Aim of the exercise
Write out each line of the listing as it stands, without the images.

Records for the task
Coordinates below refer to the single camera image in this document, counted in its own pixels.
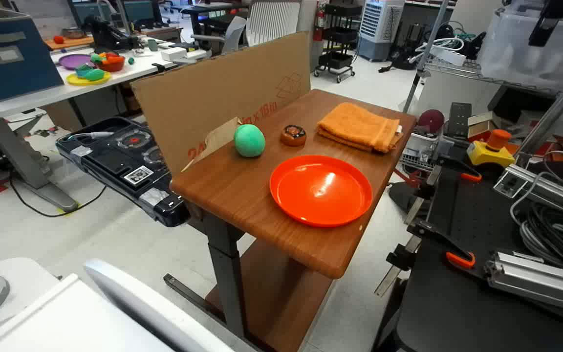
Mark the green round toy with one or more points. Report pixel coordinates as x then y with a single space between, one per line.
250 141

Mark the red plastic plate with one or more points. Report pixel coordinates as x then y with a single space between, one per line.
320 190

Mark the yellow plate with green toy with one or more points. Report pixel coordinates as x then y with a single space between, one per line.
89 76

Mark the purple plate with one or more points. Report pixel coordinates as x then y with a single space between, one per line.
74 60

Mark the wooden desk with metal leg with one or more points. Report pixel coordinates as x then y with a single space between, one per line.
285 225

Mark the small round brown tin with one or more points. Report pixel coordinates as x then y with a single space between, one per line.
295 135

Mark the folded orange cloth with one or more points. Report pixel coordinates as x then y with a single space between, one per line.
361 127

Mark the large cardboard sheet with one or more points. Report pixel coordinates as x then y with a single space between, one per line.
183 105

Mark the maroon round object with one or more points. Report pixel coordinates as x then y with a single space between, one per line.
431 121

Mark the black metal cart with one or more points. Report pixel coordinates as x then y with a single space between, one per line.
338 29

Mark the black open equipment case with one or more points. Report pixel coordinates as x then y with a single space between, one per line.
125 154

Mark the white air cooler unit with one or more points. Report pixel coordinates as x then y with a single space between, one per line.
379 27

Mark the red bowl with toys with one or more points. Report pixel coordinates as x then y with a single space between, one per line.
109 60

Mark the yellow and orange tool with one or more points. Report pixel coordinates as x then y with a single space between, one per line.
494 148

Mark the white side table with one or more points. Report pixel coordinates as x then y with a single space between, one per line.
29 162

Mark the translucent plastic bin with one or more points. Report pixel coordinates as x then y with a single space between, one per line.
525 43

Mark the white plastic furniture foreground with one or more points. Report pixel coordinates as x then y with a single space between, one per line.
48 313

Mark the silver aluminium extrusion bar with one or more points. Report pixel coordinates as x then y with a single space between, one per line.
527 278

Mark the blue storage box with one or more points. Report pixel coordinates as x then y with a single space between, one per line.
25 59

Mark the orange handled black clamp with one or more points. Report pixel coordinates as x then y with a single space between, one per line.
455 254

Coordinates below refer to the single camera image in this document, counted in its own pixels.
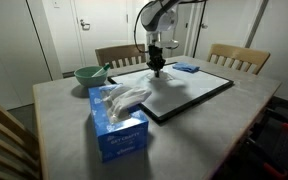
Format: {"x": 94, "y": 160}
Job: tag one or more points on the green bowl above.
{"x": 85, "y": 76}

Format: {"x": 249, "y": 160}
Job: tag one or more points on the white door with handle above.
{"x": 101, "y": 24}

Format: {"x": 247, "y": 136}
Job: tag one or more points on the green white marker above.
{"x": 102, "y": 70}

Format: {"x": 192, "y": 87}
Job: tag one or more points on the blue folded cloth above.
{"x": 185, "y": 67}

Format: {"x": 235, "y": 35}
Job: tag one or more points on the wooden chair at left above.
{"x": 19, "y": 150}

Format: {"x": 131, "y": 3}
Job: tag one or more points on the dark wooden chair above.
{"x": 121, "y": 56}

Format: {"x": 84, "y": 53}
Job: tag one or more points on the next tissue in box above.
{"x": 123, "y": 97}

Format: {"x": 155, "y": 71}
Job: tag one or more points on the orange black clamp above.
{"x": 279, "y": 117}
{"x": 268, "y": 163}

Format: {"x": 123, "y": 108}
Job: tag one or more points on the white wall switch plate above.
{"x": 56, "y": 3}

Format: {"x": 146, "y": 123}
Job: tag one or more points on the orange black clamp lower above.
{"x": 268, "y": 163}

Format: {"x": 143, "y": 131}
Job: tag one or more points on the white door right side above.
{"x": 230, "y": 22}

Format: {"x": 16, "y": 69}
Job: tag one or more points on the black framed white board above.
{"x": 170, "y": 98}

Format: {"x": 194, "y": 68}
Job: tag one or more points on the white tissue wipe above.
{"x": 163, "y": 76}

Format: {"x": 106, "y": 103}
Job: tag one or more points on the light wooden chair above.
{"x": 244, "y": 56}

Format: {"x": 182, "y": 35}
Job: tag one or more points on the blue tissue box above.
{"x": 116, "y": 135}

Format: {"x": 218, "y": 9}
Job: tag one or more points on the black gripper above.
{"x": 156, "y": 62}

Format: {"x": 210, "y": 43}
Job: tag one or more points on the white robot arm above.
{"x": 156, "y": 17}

Result of this task
Coordinates below refer to the single camera image in this document, counted in its own pixels.
Mark the green round toy with one or more points. Report pixel coordinates as x then y with a single space between, one per line.
250 141

Mark the red plastic plate with one or more points. Report pixel coordinates as x then y with a single space between, one per line.
320 190

Mark the yellow plate with green toy with one or more points. Report pixel coordinates as x then y with a single space between, one per line.
89 76

Mark the purple plate with one or more points. Report pixel coordinates as x then y with a single space between, one per line.
74 60

Mark the wooden desk with metal leg with one or more points. Report pixel coordinates as x then y with a single space between, one per line.
285 225

Mark the small round brown tin with one or more points. Report pixel coordinates as x then y with a single space between, one per line.
295 135

Mark the folded orange cloth with one or more points. Report pixel coordinates as x then y with a single space between, one per line.
361 127

Mark the large cardboard sheet with one or more points. Report pixel coordinates as x then y with a single space between, one per line.
183 105

Mark the maroon round object with one or more points. Report pixel coordinates as x then y with a single space between, one per line.
431 121

Mark the black metal cart with one or more points. Report pixel coordinates as x then y with a single space between, one per line.
338 29

Mark the black open equipment case with one or more points. Report pixel coordinates as x then y with a single space between, one per line.
125 154

Mark the white air cooler unit with one or more points. Report pixel coordinates as x then y with a single space between, one per line.
379 27

Mark the red bowl with toys with one or more points. Report pixel coordinates as x then y with a single space between, one per line.
109 60

Mark the yellow and orange tool with one or more points. Report pixel coordinates as x then y with a single space between, one per line.
494 148

Mark the white side table with one or more points. Report pixel coordinates as x then y with a single space between, one per line.
29 162

Mark the translucent plastic bin with one or more points. Report pixel coordinates as x then y with a single space between, one per line.
525 43

Mark the white plastic furniture foreground with one or more points. Report pixel coordinates as x then y with a single space between, one per line.
48 313

Mark the silver aluminium extrusion bar with one or more points. Report pixel coordinates as x then y with a single space between, one per line.
527 278

Mark the blue storage box with one or more points. Report pixel coordinates as x then y with a single space between, one per line.
25 59

Mark the orange handled black clamp with one or more points. Report pixel coordinates as x then y with a single space between, one per line.
455 254

Coordinates below refer to the single camera image in this document, counted in its own pixels.
Format: {"x": 94, "y": 160}
Job: tag one or more points on the green bowl above.
{"x": 85, "y": 76}

Format: {"x": 249, "y": 160}
Job: tag one or more points on the white door with handle above.
{"x": 101, "y": 24}

Format: {"x": 247, "y": 136}
Job: tag one or more points on the green white marker above.
{"x": 102, "y": 70}

Format: {"x": 192, "y": 87}
Job: tag one or more points on the blue folded cloth above.
{"x": 185, "y": 67}

Format: {"x": 235, "y": 35}
Job: tag one or more points on the wooden chair at left above.
{"x": 19, "y": 150}

Format: {"x": 131, "y": 3}
Job: tag one or more points on the dark wooden chair above.
{"x": 121, "y": 56}

Format: {"x": 84, "y": 53}
Job: tag one or more points on the next tissue in box above.
{"x": 123, "y": 97}

Format: {"x": 155, "y": 71}
Job: tag one or more points on the orange black clamp above.
{"x": 279, "y": 117}
{"x": 268, "y": 163}

Format: {"x": 123, "y": 108}
Job: tag one or more points on the white wall switch plate above.
{"x": 56, "y": 3}

Format: {"x": 146, "y": 123}
Job: tag one or more points on the orange black clamp lower above.
{"x": 268, "y": 163}

Format: {"x": 143, "y": 131}
Job: tag one or more points on the white door right side above.
{"x": 230, "y": 22}

Format: {"x": 16, "y": 69}
Job: tag one or more points on the black framed white board above.
{"x": 170, "y": 98}

Format: {"x": 194, "y": 68}
Job: tag one or more points on the white tissue wipe above.
{"x": 163, "y": 76}

Format: {"x": 106, "y": 103}
Job: tag one or more points on the light wooden chair above.
{"x": 244, "y": 56}

Format: {"x": 182, "y": 35}
Job: tag one or more points on the blue tissue box above.
{"x": 116, "y": 135}

Format: {"x": 218, "y": 9}
Job: tag one or more points on the black gripper above.
{"x": 156, "y": 62}

Format: {"x": 210, "y": 43}
Job: tag one or more points on the white robot arm above.
{"x": 156, "y": 17}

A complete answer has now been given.